§ Given records
== Segment start ==

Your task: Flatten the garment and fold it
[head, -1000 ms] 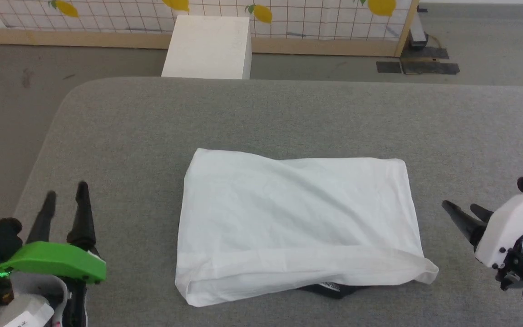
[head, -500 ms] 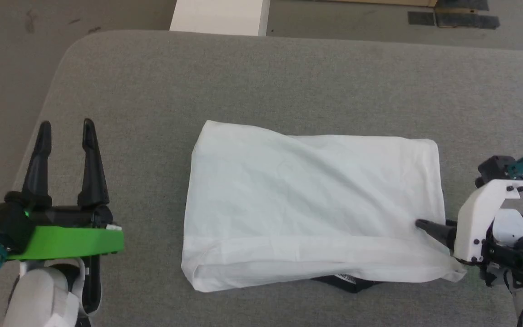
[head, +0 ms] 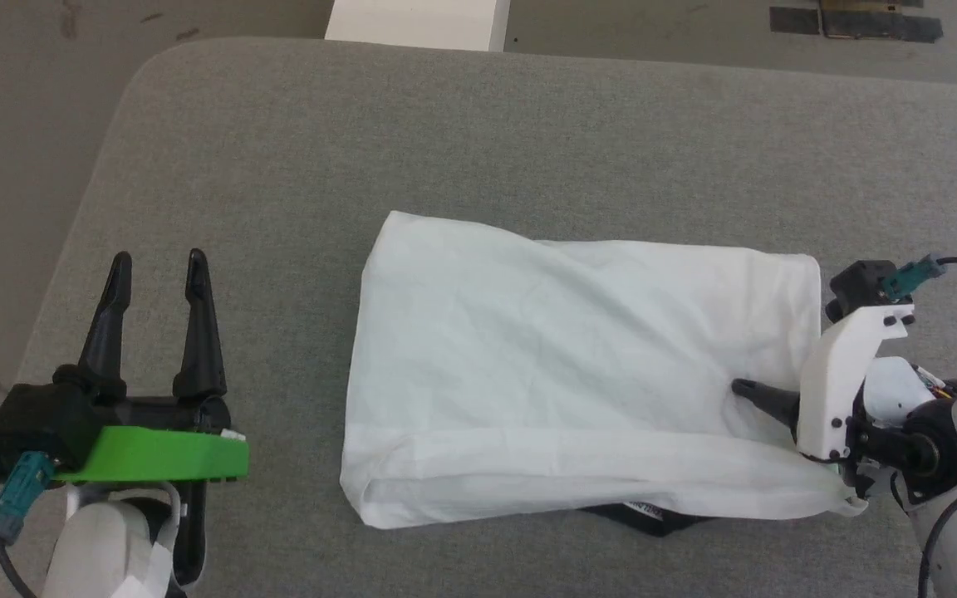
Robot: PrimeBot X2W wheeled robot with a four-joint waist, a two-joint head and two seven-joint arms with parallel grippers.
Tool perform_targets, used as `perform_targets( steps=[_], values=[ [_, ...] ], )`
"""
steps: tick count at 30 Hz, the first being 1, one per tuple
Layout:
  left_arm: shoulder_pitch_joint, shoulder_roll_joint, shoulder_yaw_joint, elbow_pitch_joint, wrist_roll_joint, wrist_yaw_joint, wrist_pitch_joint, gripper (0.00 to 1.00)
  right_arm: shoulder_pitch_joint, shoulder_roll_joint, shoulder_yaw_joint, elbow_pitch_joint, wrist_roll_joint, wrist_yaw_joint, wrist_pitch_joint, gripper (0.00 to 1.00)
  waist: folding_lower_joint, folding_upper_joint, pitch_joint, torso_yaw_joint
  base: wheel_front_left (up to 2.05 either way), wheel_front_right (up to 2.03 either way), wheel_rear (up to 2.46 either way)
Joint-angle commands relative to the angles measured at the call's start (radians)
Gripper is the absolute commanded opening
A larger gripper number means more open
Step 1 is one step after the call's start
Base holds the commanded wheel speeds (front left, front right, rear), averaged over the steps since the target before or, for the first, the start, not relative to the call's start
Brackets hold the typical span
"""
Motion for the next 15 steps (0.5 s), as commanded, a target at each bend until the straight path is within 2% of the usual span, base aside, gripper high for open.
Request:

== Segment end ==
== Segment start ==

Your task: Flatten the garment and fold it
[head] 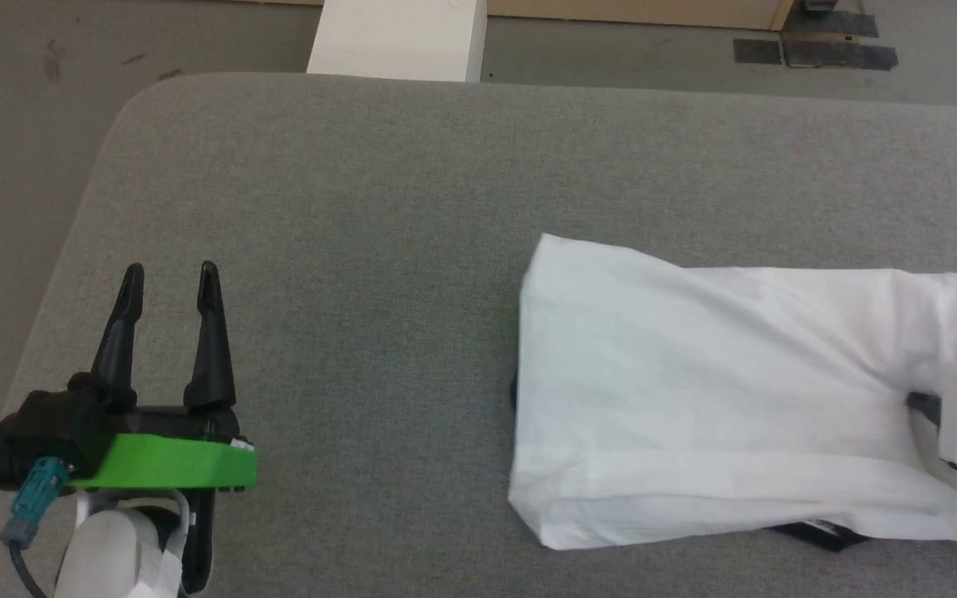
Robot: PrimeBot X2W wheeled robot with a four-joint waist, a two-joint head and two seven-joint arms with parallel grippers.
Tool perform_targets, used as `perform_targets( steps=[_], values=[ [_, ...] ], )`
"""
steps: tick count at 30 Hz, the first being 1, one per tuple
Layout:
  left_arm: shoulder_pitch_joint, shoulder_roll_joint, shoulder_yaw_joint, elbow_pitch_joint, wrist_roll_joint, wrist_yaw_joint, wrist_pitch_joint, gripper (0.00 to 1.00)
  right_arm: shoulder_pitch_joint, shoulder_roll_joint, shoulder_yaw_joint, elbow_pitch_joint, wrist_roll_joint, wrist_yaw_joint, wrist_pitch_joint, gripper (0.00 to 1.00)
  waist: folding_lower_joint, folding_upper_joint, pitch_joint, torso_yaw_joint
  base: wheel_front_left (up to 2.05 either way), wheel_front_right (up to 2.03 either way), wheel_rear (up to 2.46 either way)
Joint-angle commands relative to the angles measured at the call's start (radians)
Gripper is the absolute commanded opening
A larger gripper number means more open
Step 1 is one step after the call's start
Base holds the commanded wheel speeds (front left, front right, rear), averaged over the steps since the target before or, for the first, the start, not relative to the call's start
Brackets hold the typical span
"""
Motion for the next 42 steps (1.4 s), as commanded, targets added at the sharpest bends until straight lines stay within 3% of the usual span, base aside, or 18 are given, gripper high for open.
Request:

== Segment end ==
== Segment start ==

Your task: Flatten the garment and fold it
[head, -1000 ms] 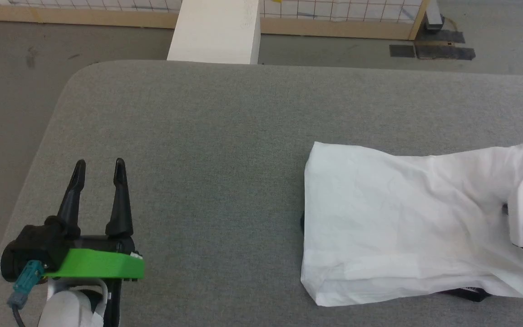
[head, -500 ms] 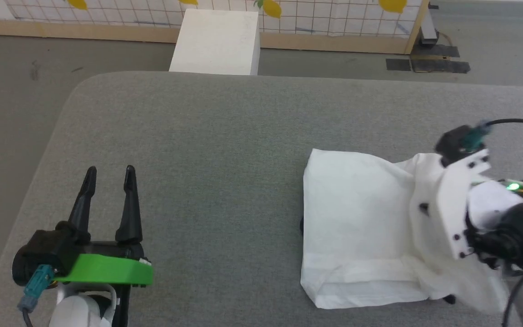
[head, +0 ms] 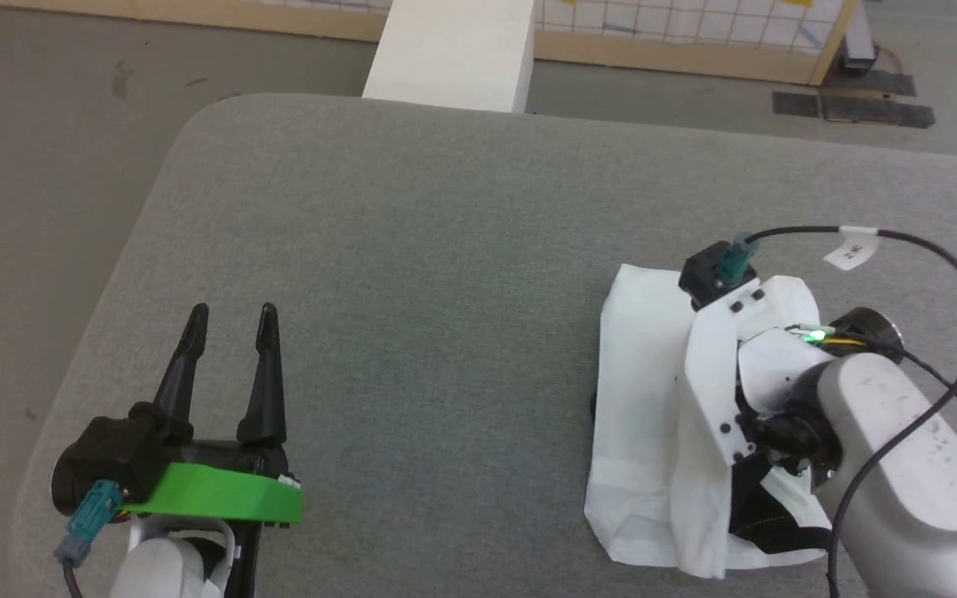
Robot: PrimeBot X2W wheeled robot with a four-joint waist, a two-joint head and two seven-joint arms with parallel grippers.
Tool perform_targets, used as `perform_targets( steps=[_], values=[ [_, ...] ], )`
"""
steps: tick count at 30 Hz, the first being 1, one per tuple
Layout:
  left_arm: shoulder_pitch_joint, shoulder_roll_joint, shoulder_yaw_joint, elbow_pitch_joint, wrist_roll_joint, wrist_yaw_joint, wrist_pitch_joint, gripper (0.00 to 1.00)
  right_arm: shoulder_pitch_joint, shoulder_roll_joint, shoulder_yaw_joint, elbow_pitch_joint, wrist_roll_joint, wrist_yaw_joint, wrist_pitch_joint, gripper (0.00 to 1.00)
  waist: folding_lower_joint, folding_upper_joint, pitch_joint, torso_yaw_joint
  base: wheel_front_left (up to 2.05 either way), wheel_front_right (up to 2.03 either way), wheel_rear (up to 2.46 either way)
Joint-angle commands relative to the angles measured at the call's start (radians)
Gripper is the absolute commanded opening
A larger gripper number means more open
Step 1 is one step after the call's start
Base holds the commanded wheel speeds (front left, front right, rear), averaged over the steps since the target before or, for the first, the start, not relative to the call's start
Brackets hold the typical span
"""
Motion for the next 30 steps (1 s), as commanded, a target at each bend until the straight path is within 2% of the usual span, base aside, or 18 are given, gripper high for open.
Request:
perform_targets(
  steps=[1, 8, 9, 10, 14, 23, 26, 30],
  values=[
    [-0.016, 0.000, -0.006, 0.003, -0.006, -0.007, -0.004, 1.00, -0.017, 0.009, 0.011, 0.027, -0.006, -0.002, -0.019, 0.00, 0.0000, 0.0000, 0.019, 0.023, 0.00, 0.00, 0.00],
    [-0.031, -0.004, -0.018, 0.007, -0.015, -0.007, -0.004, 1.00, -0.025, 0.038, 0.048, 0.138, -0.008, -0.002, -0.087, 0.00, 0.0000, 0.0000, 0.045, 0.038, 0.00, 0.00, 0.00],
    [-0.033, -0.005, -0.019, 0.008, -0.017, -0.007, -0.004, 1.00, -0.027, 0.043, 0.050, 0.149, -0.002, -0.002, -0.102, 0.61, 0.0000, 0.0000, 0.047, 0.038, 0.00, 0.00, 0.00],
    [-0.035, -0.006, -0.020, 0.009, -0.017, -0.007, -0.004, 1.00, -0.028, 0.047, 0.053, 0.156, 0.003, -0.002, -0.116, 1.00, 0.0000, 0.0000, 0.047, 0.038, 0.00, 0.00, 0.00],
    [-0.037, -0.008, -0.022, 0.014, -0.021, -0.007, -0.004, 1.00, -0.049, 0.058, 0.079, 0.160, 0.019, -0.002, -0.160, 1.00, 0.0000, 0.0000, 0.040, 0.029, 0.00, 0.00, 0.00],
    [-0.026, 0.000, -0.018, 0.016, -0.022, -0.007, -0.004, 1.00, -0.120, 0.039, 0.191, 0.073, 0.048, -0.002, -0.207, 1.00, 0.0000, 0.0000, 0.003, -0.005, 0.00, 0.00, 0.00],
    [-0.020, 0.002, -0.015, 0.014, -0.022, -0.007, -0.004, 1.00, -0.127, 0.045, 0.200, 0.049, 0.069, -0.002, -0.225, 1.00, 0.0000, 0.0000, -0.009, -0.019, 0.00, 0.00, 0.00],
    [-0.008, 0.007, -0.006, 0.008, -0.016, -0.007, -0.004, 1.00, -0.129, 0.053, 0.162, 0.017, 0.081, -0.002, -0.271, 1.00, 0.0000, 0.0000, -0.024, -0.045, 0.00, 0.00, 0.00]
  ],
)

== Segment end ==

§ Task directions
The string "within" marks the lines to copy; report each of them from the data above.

§ Reply
Motion for the next 15 steps (0.5 s), as commanded, a target at each bend until the straight path is within 2% of the usual span, base aside, gripper high for open.
Motion for the next 42 steps (1.4 s), as commanded, targets added at the sharpest bends until straight lines stay within 3% of the usual span, base aside, or 18 are given, gripper high for open.
Motion for the next 30 steps (1 s), as commanded, a target at each bend until the straight path is within 2% of the usual span, base aside, or 18 are given, gripper high for open.

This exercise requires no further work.